Python provides several ways to manage the packages installed on our system. One way to do this is to use the subprocess module to run commands that can install or upgrade packages. For example, to install or upgrade a list of packages, we can use the following code:

import subprocess

packages = ["numpy", "scipy", "matplotlib"]
subprocess.check_call(["python", "-m", "pip", "install", "--upgrade"] + packages)

Output:
Collecting numpy
  Downloading numpy
...

This code will install or upgrade the numpy, scipy, and matplotlib packages, which are commonly used for mathematical calculations and data visualization.

We can also use the pip module to get information about outdated packages. For example, to get a list of all the outdated packages on our system, we can use the following code:

import subprocess

result = subprocess.check_output(["pip", "list", "--outdated"])
outdated_packages = result.decode(encoding="utf-8")
print(outdated_packages)

Output:
Package       Version      Latest   Type
------------- ------------ -------- -----
certifi       2023.11.17   2024.2.2 wheel
cryptography  42.0.1       42.0.4   wheel
...

This code will output a list of all the outdated packages on our system, which we can then upgrade using the subprocess module, as shown in the previous example.

We can get the version of pip package using the importlib.metadata module:

from importlib.metadata import version

pip_version = version(distribution_name="pip")
print(pip_version)

Output:
23.3.2

This code will output the version of the pip package installed on your system.

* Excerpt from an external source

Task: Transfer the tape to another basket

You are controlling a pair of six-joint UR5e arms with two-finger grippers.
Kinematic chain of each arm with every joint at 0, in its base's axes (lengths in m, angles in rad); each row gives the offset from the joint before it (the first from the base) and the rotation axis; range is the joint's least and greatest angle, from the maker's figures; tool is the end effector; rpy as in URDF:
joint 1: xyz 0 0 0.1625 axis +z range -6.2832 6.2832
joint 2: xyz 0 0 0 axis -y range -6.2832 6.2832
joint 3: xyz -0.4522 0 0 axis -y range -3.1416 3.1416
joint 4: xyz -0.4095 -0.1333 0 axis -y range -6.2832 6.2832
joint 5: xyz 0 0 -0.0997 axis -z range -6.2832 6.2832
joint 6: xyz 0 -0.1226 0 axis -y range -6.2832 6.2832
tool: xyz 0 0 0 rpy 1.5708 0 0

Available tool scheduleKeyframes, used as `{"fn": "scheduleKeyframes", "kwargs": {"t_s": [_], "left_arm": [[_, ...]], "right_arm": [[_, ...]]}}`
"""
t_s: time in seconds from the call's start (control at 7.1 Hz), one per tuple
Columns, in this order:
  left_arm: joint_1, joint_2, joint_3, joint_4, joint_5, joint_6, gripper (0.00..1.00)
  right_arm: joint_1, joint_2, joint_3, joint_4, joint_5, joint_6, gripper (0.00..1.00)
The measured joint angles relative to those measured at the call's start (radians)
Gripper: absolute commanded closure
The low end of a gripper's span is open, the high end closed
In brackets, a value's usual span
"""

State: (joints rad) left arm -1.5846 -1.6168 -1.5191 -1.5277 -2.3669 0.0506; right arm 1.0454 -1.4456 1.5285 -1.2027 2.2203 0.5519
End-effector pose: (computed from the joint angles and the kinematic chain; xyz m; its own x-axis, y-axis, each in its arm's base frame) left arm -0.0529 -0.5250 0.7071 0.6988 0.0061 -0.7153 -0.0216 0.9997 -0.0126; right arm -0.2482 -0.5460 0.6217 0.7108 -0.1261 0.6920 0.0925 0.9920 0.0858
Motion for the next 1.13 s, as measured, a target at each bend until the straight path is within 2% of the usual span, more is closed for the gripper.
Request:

We can also use the distribution function from the importlib.metadata module to get more information about a package. For example, to get information about the pip package, you can use the following code:

from importlib.metadata import distribution

pip_distribution = distribution(distribution_name="pip")
print(pip_distribution.metadata)

Output:
Metadata-Version: 2.1
Name: pip
Version: 23.3.2
Summary: The PyPA recommended tool for installing Python packages.
...

This code will output the metadata of the pip package, which includes information such as the package's name, version, author, and more.

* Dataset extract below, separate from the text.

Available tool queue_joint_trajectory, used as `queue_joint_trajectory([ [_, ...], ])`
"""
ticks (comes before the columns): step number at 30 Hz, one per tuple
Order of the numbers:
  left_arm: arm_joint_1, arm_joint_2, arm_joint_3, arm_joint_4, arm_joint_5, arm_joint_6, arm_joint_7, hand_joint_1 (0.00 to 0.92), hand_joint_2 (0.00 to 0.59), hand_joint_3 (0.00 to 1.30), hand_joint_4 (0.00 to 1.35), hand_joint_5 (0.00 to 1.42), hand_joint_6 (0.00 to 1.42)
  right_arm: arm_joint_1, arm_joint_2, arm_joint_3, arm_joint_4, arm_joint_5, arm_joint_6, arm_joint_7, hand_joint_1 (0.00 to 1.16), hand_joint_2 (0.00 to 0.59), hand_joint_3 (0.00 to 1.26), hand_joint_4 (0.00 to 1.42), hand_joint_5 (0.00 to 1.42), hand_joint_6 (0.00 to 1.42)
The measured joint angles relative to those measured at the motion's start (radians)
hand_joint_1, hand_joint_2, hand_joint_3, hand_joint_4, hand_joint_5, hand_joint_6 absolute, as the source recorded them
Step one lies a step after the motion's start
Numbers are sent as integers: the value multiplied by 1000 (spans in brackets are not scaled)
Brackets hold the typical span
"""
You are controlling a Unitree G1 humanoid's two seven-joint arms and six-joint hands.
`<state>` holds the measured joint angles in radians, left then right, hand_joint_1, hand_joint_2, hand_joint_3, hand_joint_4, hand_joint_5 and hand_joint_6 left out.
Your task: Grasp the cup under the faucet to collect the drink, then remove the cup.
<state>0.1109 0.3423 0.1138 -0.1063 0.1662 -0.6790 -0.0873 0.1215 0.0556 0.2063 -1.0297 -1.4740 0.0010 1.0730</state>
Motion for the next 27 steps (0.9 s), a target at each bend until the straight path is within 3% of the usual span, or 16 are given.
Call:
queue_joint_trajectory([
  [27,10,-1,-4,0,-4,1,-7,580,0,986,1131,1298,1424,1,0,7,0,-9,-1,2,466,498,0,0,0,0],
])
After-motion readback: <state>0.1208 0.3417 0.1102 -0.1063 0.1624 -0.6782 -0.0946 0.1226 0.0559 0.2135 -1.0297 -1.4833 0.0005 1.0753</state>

In addition to using the subprocess module to manage packages, we can also use the command line to perform these tasks. The command line provides a powerful and flexible way to manage the packages installed on our system. By using the pip command, we can easily install, upgrade, and manage the packages we need. For example, to get a list of outdated packages, we can use the pip list --outdated command:

pip list --outdated

This command will output a list of all the outdated packages on your system, which you can then upgrade using the pip install [package] --upgrade command. For example, to upgrade the numpy package, you can use the following command:

pip install numpy --upgrade

This command will upgrade the numpy package to the latest version available.

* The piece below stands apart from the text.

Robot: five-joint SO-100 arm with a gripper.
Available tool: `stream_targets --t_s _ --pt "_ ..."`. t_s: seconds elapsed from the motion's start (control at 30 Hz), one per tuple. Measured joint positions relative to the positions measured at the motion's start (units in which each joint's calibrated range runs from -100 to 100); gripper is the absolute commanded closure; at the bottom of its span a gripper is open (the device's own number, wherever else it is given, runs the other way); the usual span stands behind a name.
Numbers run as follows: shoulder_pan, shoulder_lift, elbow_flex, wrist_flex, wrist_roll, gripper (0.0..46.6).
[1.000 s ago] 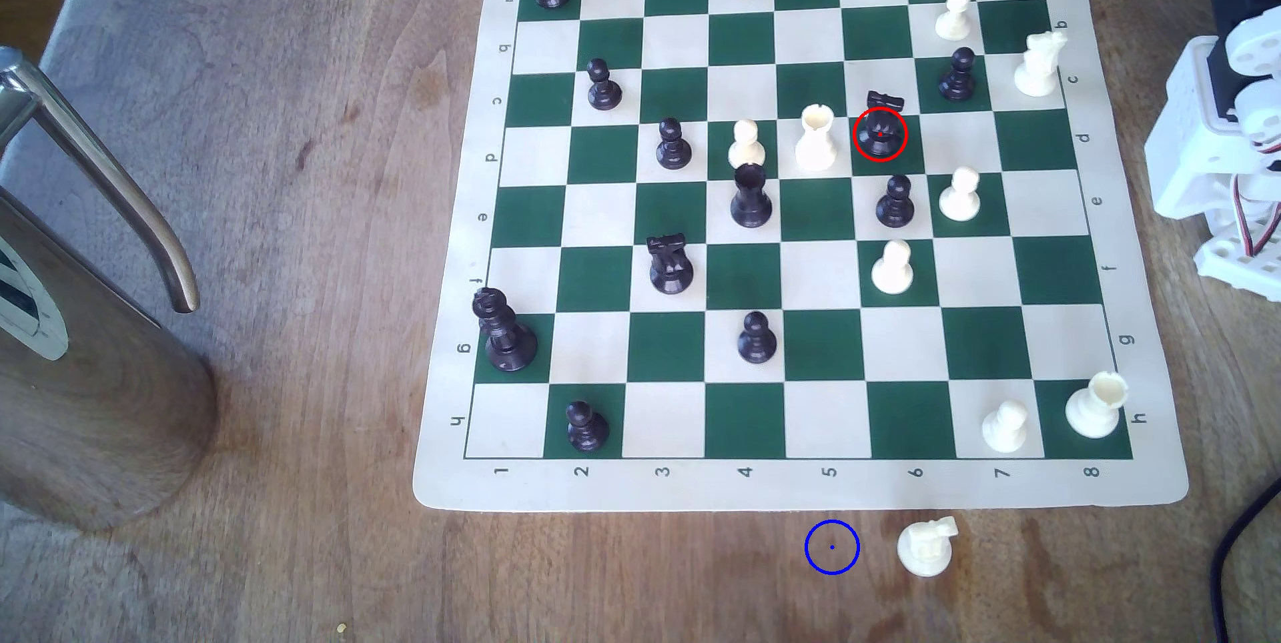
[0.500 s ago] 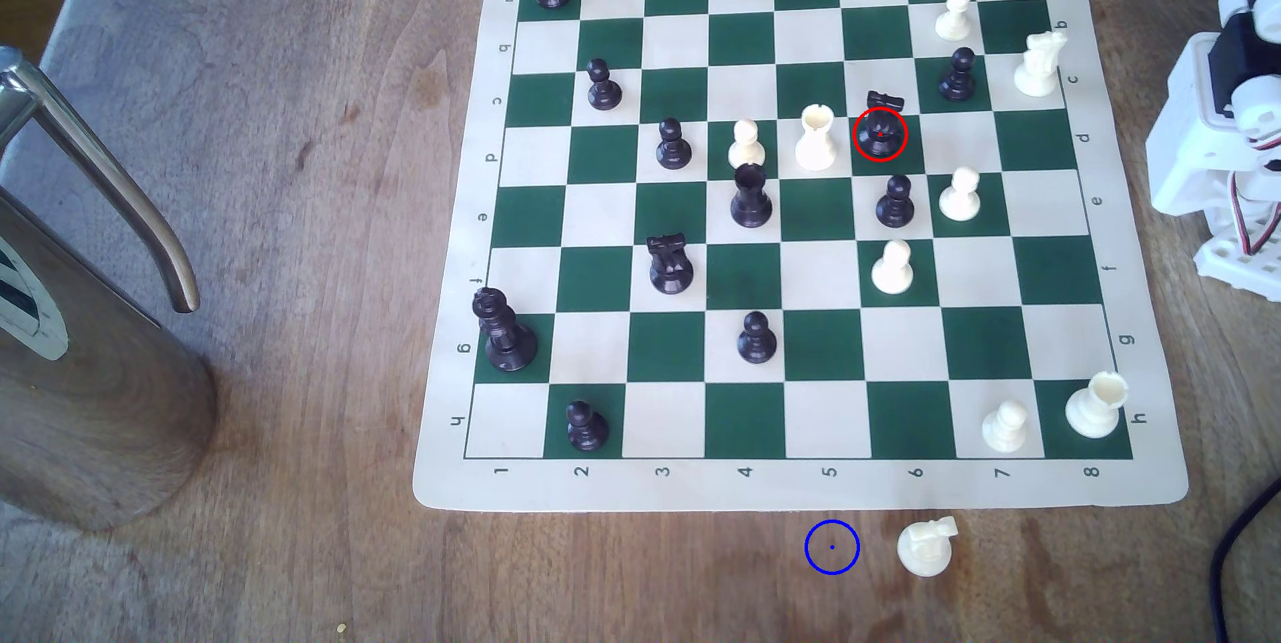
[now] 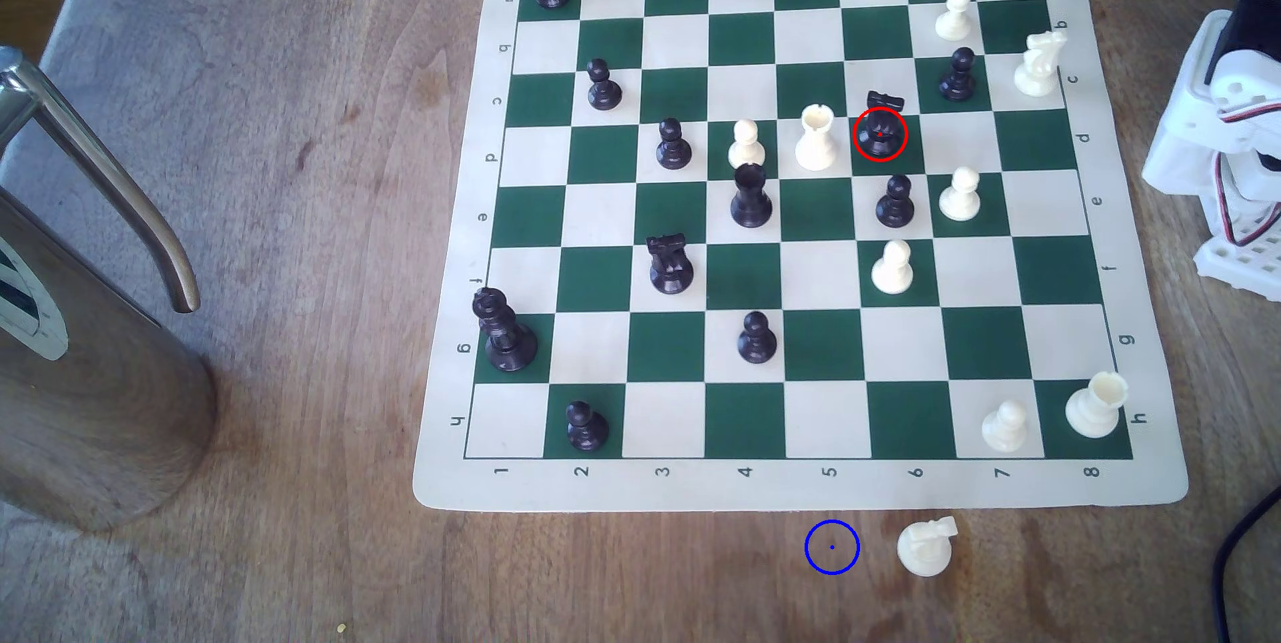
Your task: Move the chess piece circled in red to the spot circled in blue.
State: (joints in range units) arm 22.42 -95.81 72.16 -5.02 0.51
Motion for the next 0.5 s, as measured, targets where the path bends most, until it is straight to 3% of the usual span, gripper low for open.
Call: stream_targets --t_s 0.13,0.5 --pt "1.25 -0.08 -3.98 13.07 0.10 46.4" --pt "-2.06 8.55 -14.46 57.45 0.59 46.3"
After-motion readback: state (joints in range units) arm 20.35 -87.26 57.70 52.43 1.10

We can also use the pip install command to install new packages. For example, to install the scipy package, we can use the following command:

pip install scipy

This command will install the scipy package on your system.
If we have a list of packages that we want to install or upgrade, we can save this list to a text file, and then use the pip install -r requirements.txt command to install or upgrade all the packages listed in the file. For example, if we have a file named requirements.txt with the following content:

numpy
scipy
matplotlib

We can use the following command to install or upgrade all the packages listed in the file:

pip install -r requirements.txt

This command will install or upgrade the numpy, scipy, and matplotlib packages, which are commonly used for mathematical calculations and data visualization.

Conclusion

In summary, Python provides a rich set of modules and libraries, as well as several ways to manage the packages installed on our system. By using these tools, we can easily perform complex operations and keep our system up to date with the latest packages.